Keten göynek giymiş yakası kirli
Aslımı sorarsan Diyarbekirli
Baba nerden aldın sen bu gelini
Gelini gelini benim yarimi
Aman hay gelin diye hayıflanır.
Ardından evlerine gizlice yaklaşıp evi ve eşini takibe alır.
Pencereden bakıp gördüklerini aklından geçirdiklerini bir bir dilinden dökerek acıları ıstıraba dönüştürür. 1945-50’li yıllarda bizim köyümüzdeki köy düğünlerinde analarımız bacılarımız tarafından tef çalarak acıklı acıklı söyleyen hanımların dilinden ellerinde kaşıkları ile büyük hanımlar bu içli türkü eşliğinde ağır azam oynarlar ve bu durumu kınarlardı kendilerince.
İşte ben meraklı yazarınız o yıllarda kulağımda kalan bu sözleri acıklı türküyü bugün köyümüzün büyük 60 70 yaşlarındaki kadınlarından bugün sorup hem türkü sözlerini hem de türkünün hikayesini öğrendim. Zaten bu türkünün söylenişini küçüklüğümde anam merhum ile gittiğim kadınların köy düğünlerinden sözlerini biliyordum işte o türkü
Diyarbekirli
Keten gömlek giymiş yakası kirli
Aslını sorarsan Diyarbekirli
Baba nerden aldın sen bu gelini
Gelini gelini de Benim yârimi aman hay gelin
Oğlanın Maraş taraflarından ekserliğini yapıp geldiğini türkünün sözlerinde dile geliyor.
Gizlice evinin penceresinden bakarken hanımı hamur yoğurmak ta olduğunu görür. Ve
Maraş tan çıktımda yolları çamur
Pencerende baktım elleri hamur
Elleri kınalı gözleri kömür
Baba nerden aldın sen bu gelini
Gelini gelini de benim yârimi benim yarimi
Pınarın başında söylenen sözler
Baba sende yok mu da utanır yüzler
İnsan evladının yolunu gözler
El yüzüne nasıl bakarız bizler aman hey bizler
Aman hay gelin
İçerisindeki sevgili eşine olan yanıklığı devam eden oğlanın aklına birçok şey gelir. Onun derdini bilmeden onun acısına ortak olamadan yukarıda havada sevinçle öterek uçan karga kuşunu bile kıskanarak şöyle der.

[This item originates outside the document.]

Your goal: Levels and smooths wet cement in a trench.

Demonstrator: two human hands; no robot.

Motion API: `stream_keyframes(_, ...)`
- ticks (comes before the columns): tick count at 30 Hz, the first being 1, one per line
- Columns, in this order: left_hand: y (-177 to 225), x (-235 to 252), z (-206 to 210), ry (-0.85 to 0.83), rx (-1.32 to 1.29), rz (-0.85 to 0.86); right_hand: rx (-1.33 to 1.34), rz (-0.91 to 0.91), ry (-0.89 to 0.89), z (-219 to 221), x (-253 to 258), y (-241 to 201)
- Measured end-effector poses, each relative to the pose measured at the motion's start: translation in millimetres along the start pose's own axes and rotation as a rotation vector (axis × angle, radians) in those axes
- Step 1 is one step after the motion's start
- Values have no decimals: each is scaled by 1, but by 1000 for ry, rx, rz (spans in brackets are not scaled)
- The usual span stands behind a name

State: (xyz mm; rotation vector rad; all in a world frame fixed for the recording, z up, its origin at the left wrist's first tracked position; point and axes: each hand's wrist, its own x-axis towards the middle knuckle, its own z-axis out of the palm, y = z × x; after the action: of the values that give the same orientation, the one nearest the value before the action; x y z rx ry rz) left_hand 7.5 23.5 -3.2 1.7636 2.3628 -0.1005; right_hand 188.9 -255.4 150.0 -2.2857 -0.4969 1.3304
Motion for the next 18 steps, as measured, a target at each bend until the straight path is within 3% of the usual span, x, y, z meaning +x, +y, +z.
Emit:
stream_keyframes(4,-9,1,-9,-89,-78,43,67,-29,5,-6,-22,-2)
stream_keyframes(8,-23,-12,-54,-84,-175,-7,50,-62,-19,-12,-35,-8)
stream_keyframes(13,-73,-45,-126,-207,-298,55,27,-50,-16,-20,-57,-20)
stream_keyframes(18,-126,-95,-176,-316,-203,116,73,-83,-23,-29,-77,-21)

Tüfek getir şu kargayı vurayım
Sağdıç getir al gelini bulayım
Sen kimin yarisin bende bileyim
Baba nasıl aldın sen bu gelini
Gelini gelini benim yarimi
Bu acılı sözleri acıklı ve sitemli sözleri kocasından duyan gelin çok utanır eşinden ve oda artık dayanamaz başlar kocasına seslenmeye
Kahırlı kahırlı söyleme esker
Baban zalım imiş kurtulamadım
Kurtulamadım
Alnıma yazılmış böyle bir yazı
Bu kara yazıyı kendim yazmadım
Kendim yazmadım
Der ve hüzün böyle devam ederken oğlan babasını bir kurşunla vurur eşini de vurmak ister ama ne var ki ona kıyamaz belki zorda kalmıştır da ondan babamın istediğini kabul etmiştir der. Ama derdini yenemez bu ağır ve arlı konuyu kabullenip yaşamayı tercih etmez oracıkta silahını kendine çevirip bir el ateş edip intihar eder ve ölür. Bu acıklı türkü bizim köyümüzde kadınların düğünlerinde def çalınarak ağır azam kadınların kaşıklarla iştahla oynadıkları hem de o daramı zihnen yaşadıkları bir türküdür.
Uzun yıllar önce köyümüze Diyarbakır da askerlik yapıp dönen köyümüzden bir askerin derlediğini söylerdi ninelerimiz.
Ne yazık ki son günlerde bazı kişilerin bu yöremizde çalınıp söylenen türküyü ve yaşandığı sanılan olayını bizim bu yörelerde veya dağ köylerinde yaşadığı yolunda anlatımlar duydum üzüldüm. İlerde anlatıcı veya yazıcı ile yöre halkı arasında kötü sonuçlar doğuracağını tahmin ettiğim için bu yazıyı yazma ve gerçekleri su yüzüne çıkarmayı üzerime bir vazife bildim olayın gerçeği ve türkünün aslı da budur.
İsmail Detseli tarafından köylülerden derlenmiştir.